What the task requires
Look through the listing below and report the lines that have the word "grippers" in them.

---

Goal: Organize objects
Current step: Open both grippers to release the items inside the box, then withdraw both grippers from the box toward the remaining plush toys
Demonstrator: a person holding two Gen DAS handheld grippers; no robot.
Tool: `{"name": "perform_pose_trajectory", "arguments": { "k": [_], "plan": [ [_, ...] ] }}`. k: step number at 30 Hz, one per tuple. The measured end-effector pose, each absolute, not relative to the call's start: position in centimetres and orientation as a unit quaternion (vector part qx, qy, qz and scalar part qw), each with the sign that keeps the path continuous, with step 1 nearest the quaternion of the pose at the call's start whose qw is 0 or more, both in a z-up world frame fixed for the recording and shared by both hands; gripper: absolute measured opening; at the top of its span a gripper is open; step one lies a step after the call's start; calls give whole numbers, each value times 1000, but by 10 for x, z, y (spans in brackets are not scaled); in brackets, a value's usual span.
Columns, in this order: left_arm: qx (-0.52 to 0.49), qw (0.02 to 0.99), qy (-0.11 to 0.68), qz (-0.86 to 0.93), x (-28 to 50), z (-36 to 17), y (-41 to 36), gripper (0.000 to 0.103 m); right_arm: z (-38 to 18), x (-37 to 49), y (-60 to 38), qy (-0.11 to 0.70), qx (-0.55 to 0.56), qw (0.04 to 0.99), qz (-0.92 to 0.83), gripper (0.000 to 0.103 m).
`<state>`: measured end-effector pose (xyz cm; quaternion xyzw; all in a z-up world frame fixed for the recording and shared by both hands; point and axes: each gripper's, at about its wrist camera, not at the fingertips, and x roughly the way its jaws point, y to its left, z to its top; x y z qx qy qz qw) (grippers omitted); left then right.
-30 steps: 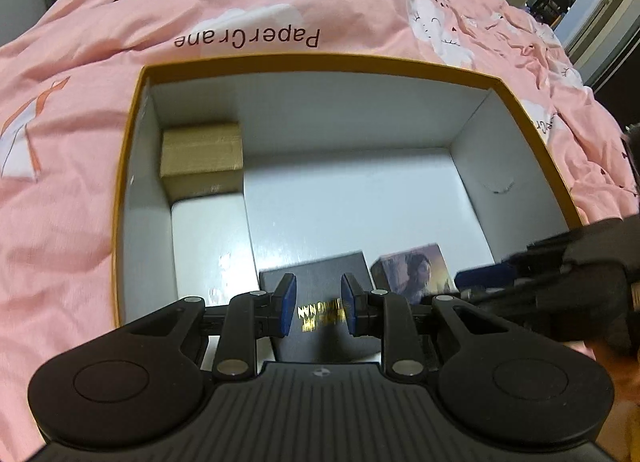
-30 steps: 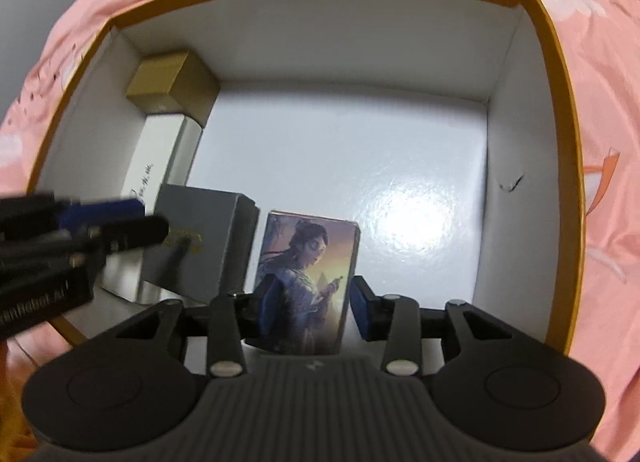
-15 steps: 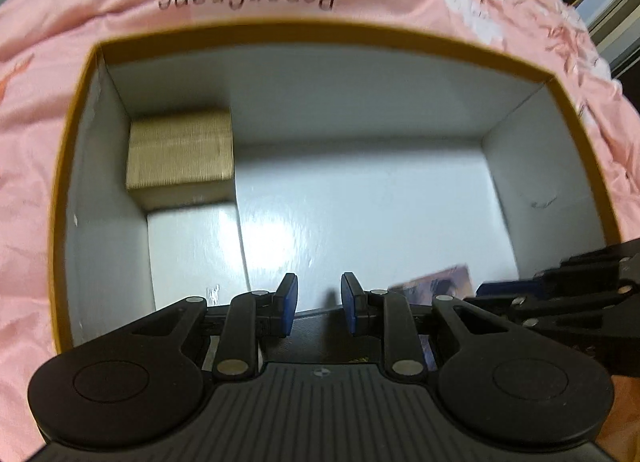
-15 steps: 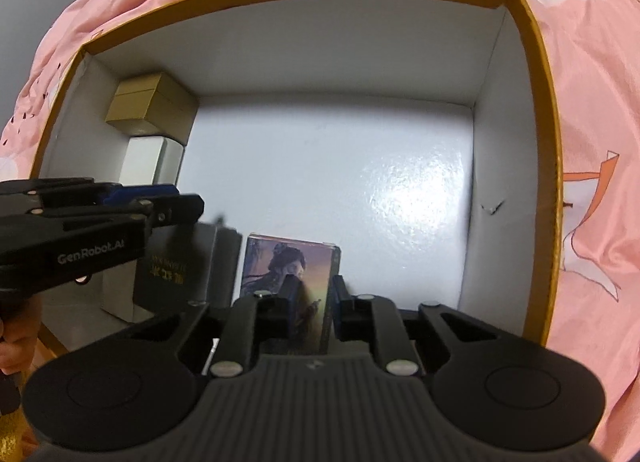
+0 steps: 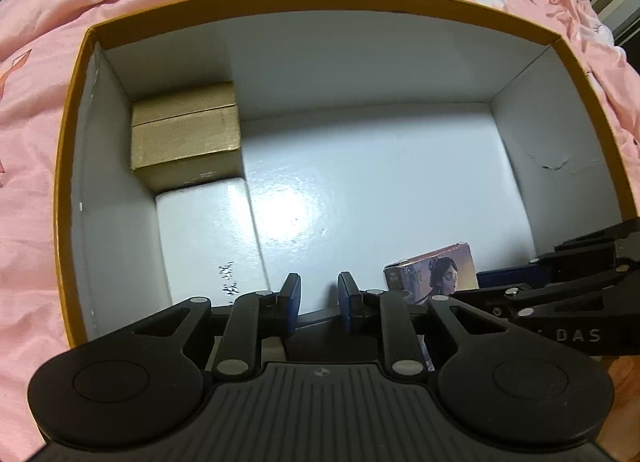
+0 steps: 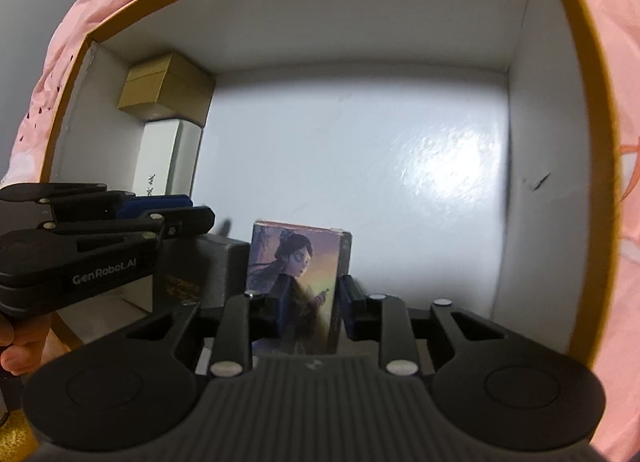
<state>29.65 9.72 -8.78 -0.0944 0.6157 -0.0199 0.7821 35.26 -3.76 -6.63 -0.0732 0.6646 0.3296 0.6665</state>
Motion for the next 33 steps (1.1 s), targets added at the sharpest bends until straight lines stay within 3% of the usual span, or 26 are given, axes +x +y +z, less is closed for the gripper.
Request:
{"name": "perform_pose_trajectory", "arguments": {
  "k": [8,23,29,33],
  "plan": [
    [-115,799,590,8,289,-82,104,25,-64,348,-37,654,-68,682,320,26],
    [-128,896,420,-69,182,7,80,26,38,250,-120,491,-23,775,398,26],
    [-132,882,446,-80,131,-5,65,26,31,198,-156,478,-31,796,371,28],
    [-163,864,474,-37,101,-21,69,26,14,167,-170,497,-12,785,370,34]
  ]
}}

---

Task output
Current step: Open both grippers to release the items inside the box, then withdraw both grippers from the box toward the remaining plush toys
Demonstrator: a person holding two Gen DAS handheld grippers; no robot.
`<state>`: measured end-effector pose (xyz cm; quaternion xyzw; all in a z-up world frame fixed for the recording and shared by both hands; point and axes: each gripper's, at about its wrist camera, not at the fingertips, and x roughly the way its jaws point, y to its left, z to its top; x y z qx qy qz qw) (grippers omitted); left then right.

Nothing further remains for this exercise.